Do you trust the internet with your secrets?
Perhaps you shouldn't, even if you're using an app which professes to "deliver anonymously" secrets to your friends, and their circles, without identifying you as the owner of those secrets.
As Wired reports, researchers at Seattle-based Rhino Security Labs discovered a weakness in how the popular Secret app works, giving them a way of reading anybody's supposedly anonymous postings.
At this point you're probably imagining that for anyone to hack Secret, a popular app amongst iOS and Android users, would take ninja-like skills and advanced methods.
But in truth researchers found it remarkably easy, and the secrets of users can spill out within just a matter of minutes, as a Rhino Security researcher demonstrated to journalist Kevin Poulsen over lunch:
White hat hacker Ben Caudill is halfway through his sandwich when he casually reaches over to his iPhone, swipes the screen a few times, then holds it up to me. “Is that you?” he asks.It is, but nobody was supposed to know. He’s showing me one of my posts to Secret, the popular anonymous sharing app that lets you confess your darkest secrets to your friends without anyone knowing it’s you. A few minutes ago I gave Caudill my personal e-mail address, and that was all he needed to discover my secret in the middle of a Palo Alto diner, while eating a BLT.
So just how did researchers manage to connect users' email addresses with secrets they had posted via the Secret app?
Well, it's breathtakingly simple.
When you create an account on Secret, the app requests access to your address book - so it can identify friends who might also be using the service.
And, as Secret's FAQ explains, you need at least seven friends before the app will begin to say that a secret has been posted by one of your friends (although, of course, it doesn't identify which one).
Until you have 7 friends, posts will not be identified as coming from “friends” or “friends of friends” but will instead indicate “Your Circle.” We’ll never explicitly tell you which of your friends are on Secret to protect identities.
Does that sound reasonable to you?
Well, maybe this will make you think again.
Because what the researchers then did was create seven bogus Secret accounts - something that's remarkably easy to do as Secret doesn't require you to confirm your phone number or email address.
And then came the really clever part, as Kevin Poulsen of Wired explains:
Next, [Caudill] deleted everything from his iPhone’s contact list, and added the seven fake e-mail addresses as contacts. When he was done, he added one more contact: the e-mail address of the person whose secrets he wanted to unmask — me.Then he signed up for another new Secret account and synced his contacts. He now had a new, blank Secret feed that followed eight accounts: seven bot accounts created and controlled by him, and mine. Anything that appeared as posted by a “friend” logically belonged to me.
Clever, huh? And, in retrospect, remarkably straightforward.
So all that was required to find out what secrets you had posted was your email address - something that, for most of us, cannot really be considered private or secret.
Secret CEO David Byttow told Wired that the vulnerability has now been closed, and claimed that they had no evidence that the privacy hole had been maliciously exploited.
"As near as we can tell this hasn’t been exploited in any meaningful way.

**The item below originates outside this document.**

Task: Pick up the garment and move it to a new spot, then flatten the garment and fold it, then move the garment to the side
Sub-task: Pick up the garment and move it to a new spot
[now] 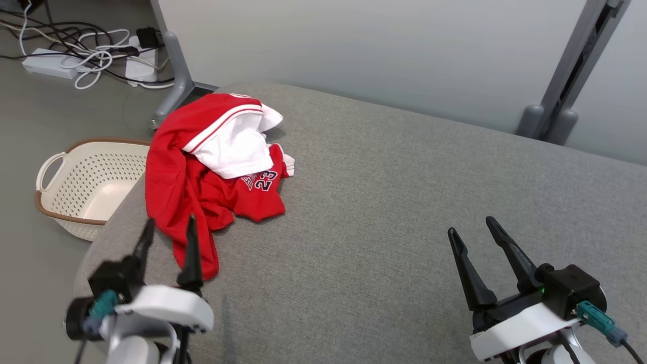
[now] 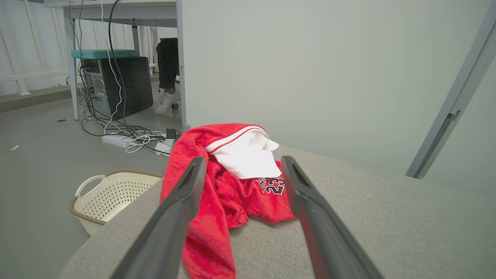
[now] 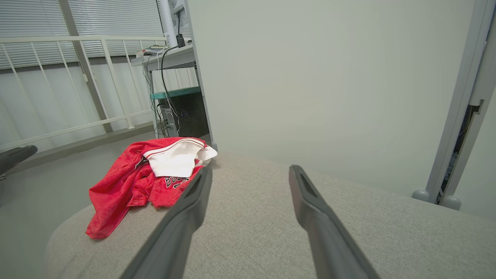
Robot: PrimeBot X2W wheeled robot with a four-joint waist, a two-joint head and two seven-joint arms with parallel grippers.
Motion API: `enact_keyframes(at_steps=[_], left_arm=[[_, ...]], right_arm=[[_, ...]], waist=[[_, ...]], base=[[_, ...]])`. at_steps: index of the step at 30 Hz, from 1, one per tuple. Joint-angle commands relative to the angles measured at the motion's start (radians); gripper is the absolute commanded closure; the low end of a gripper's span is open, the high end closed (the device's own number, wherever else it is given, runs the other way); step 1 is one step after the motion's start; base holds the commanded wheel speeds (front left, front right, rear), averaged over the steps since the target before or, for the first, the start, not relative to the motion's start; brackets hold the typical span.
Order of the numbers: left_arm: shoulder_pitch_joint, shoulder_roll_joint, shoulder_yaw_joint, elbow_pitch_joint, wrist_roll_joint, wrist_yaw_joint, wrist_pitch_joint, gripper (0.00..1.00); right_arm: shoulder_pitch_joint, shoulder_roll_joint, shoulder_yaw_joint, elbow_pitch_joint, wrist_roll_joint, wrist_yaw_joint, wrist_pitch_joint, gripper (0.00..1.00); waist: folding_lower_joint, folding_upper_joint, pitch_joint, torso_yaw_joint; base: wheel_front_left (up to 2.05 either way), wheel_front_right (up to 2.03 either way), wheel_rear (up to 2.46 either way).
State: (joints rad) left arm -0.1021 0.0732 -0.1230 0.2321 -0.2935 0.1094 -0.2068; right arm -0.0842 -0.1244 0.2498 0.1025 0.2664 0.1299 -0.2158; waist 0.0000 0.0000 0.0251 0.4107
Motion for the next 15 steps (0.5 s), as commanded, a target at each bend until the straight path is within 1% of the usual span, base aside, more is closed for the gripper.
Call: enact_keyframes(at_steps=[1, 2, 5, 8, 10, 12, 15], left_arm=[[-0.046, 0.024, 0.016, -0.004, -0.006, 0.01, 0.042, 0.0], [-0.066, 0.034, 0.021, -0.001, -0.006, 0.013, 0.07, 0.0], [-0.131, 0.073, 0.035, 0.02, -0.026, 0.002, 0.176, 0.0], [-0.201, 0.114, 0.06, 0.055, -0.049, 0.01, 0.287, 0.0], [-0.249, 0.142, 0.078, 0.09, -0.068, 0.007, 0.353, 0.0], [-0.296, 0.164, 0.09, 0.121, -0.081, 0.0, 0.397, 0.0], [-0.372, 0.196, 0.104, 0.175, -0.107, -0.024, 0.44, 0.0]], right_arm=[[-0.013, -0.011, 0.001, -0.003, 0.008, 0.001, 0.002, 0.0], [-0.015, -0.012, 0.001, -0.005, 0.011, 0.001, 0.002, 0.0], [-0.027, -0.018, 0.003, -0.01, 0.013, 0.001, 0.005, 0.0], [-0.035, -0.025, 0.003, -0.013, 0.015, 0.001, 0.009, 0.0], [-0.045, -0.028, 0.006, -0.015, 0.015, 0.001, 0.013, 0.0], [-0.055, -0.033, 0.006, -0.018, 0.013, 0.001, 0.015, 0.0], [-0.072, -0.037, 0.004, -0.025, 0.012, 0.001, 0.019, 0.0]], waist=[[0.0, 0.0, 0.016, -0.015], [0.0, 0.0, 0.024, -0.022], [0.0, 0.0, 0.051, -0.042], [0.0, 0.0, 0.077, -0.065], [0.0, 0.0, 0.095, -0.081], [0.0, 0.0, 0.111, -0.096], [0.0, 0.0, 0.142, -0.122]], base=[[0.0, 0.0, 0.0], [0.0, 0.0, 0.0], [0.0, 0.0, 0.0], [0.0, 0.0, 0.0], [0.0, 0.0, 0.0], [0.0, 0.0, 0.0], [0.0, 0.0, 0.0]])
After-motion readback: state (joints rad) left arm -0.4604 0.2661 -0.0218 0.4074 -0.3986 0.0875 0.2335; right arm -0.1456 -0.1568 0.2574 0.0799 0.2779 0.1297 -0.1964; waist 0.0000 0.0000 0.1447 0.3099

But we have to take action to determine that."
However, it's worth bearing in mind that an absence of evidence is not evidence of absence. Just because Secret can't tell if the flaw has been excused to embarrass or blackmail individuals who have posted compromising secrets, doesn't mean that it hasn't happened.
And the Secret app's developers have confirmed that since a bug bounty was introduced in February, a total of 42 security holes have been identified and fixed.
Obviously it's good that security and privacy vulnerabilities are being fixed, but when it's your *secrets* which are at stake, wouldn't you feel happier knowing that the app had been built on more sturdy ground in the first place?
One has to wonder whether Secret's claims of "refined algorithms" to detect bots and suspicious activity on Secret are really enough to protect its users.
Secret is no stranger to controversy, of course.
Just this week a Brazilian judge has called for the app to be banned from official app stores, claiming that it encourages anonymous bullying.
But, in my mind, the problems lies not so much with the app but with the people who use it.
They clearly haven't learnt the most basic rules of keeping secrets.
Don't tell anyone. Don't write it down. Don't type it into an app. Never ever post it onto the internet.
As soon as you trust anyone or anything else with a secret, you're doomed.